Items listed in a dataset:

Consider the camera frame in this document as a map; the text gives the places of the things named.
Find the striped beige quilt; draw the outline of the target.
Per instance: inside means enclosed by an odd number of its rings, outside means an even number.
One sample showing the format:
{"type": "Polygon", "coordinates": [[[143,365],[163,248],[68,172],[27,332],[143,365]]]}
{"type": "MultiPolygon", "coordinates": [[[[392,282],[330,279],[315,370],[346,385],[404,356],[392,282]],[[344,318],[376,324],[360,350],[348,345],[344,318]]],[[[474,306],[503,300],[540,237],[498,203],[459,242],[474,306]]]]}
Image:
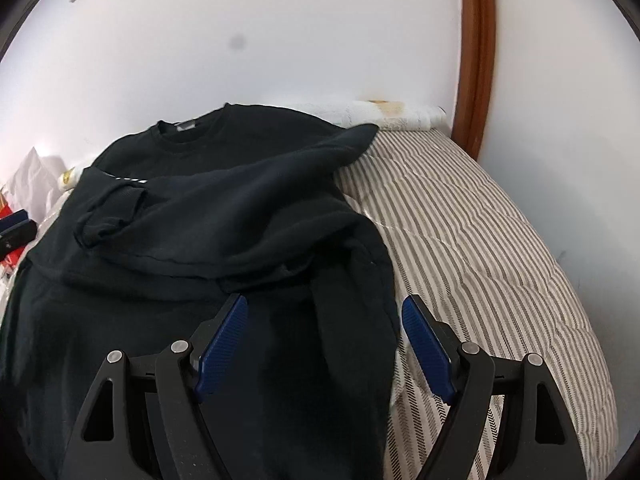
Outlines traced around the striped beige quilt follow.
{"type": "Polygon", "coordinates": [[[492,356],[544,358],[587,476],[606,477],[618,429],[598,338],[559,263],[498,184],[434,129],[380,132],[336,182],[378,228],[398,299],[419,295],[460,339],[492,356]]]}

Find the black sweatshirt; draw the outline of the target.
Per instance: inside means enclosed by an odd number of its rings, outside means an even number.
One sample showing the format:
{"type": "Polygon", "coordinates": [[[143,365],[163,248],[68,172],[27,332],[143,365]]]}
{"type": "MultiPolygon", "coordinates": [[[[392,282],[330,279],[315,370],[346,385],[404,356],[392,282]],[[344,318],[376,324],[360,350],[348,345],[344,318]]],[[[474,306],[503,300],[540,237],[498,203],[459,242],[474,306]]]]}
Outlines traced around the black sweatshirt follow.
{"type": "Polygon", "coordinates": [[[55,479],[108,352],[190,336],[227,298],[253,325],[205,405],[232,468],[382,477],[399,320],[376,226],[334,177],[378,127],[226,105],[111,144],[24,257],[1,323],[1,474],[55,479]]]}

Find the red package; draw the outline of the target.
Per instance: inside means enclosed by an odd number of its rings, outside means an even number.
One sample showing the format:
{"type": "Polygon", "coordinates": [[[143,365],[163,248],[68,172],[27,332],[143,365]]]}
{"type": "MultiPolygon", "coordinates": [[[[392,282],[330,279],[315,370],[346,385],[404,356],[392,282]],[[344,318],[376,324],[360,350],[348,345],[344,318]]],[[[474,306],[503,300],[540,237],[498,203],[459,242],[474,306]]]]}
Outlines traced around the red package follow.
{"type": "MultiPolygon", "coordinates": [[[[0,202],[1,202],[1,211],[0,211],[0,219],[4,219],[9,217],[10,214],[13,214],[13,210],[11,209],[9,203],[4,198],[3,194],[0,194],[0,202]]],[[[15,267],[18,265],[18,262],[22,258],[23,252],[25,248],[21,247],[14,252],[10,252],[6,258],[1,260],[1,275],[9,275],[13,272],[15,267]]]]}

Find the dark blue box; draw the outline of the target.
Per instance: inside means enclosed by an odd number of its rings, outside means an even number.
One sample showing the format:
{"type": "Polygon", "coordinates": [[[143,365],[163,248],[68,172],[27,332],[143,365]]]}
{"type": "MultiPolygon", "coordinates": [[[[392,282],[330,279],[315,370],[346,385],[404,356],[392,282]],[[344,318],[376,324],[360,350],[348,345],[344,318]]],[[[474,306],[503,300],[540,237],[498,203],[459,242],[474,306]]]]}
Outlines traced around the dark blue box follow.
{"type": "Polygon", "coordinates": [[[13,252],[17,248],[24,247],[37,235],[37,223],[29,218],[24,209],[1,219],[1,251],[13,252]]]}

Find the white fluffy blanket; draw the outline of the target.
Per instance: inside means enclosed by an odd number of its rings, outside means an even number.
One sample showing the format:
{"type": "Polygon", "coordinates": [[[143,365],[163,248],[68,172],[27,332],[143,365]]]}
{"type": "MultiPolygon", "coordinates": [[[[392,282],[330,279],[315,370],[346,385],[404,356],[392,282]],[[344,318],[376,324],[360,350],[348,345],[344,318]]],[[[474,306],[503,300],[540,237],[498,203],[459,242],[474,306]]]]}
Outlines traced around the white fluffy blanket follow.
{"type": "Polygon", "coordinates": [[[362,124],[375,124],[385,131],[448,128],[446,112],[439,106],[411,106],[395,101],[337,101],[283,104],[283,107],[316,116],[343,128],[362,124]]]}

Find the white crumpled paper bag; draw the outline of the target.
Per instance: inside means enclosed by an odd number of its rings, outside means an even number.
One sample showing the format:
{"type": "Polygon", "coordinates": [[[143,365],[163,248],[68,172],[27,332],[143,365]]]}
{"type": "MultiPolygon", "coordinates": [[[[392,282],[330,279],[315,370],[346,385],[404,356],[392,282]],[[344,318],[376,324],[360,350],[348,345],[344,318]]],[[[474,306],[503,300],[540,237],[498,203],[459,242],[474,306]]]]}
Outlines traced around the white crumpled paper bag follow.
{"type": "Polygon", "coordinates": [[[24,210],[30,220],[41,223],[81,174],[81,168],[67,168],[61,156],[41,157],[32,148],[2,185],[2,197],[13,211],[24,210]]]}

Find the brown wooden door frame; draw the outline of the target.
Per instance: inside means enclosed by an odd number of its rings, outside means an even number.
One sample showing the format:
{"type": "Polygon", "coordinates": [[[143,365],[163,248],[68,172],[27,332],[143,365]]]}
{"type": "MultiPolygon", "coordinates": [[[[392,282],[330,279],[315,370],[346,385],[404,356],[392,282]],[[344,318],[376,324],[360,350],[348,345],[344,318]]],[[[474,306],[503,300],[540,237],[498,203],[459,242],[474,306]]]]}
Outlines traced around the brown wooden door frame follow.
{"type": "Polygon", "coordinates": [[[461,0],[460,68],[451,137],[472,159],[478,159],[484,138],[496,41],[496,0],[461,0]]]}

What the exercise asks:
Look through the entries, and return every line that the word "Find" appears in.

Task solution:
Find the striped beige quilt; draw the outline of the target.
Find the black sweatshirt; draw the outline of the target.
Find the red package; draw the outline of the target.
Find the dark blue box; draw the outline of the target.
Find the white fluffy blanket; draw the outline of the target.
Find the white crumpled paper bag; draw the outline of the target.
Find the brown wooden door frame; draw the outline of the target.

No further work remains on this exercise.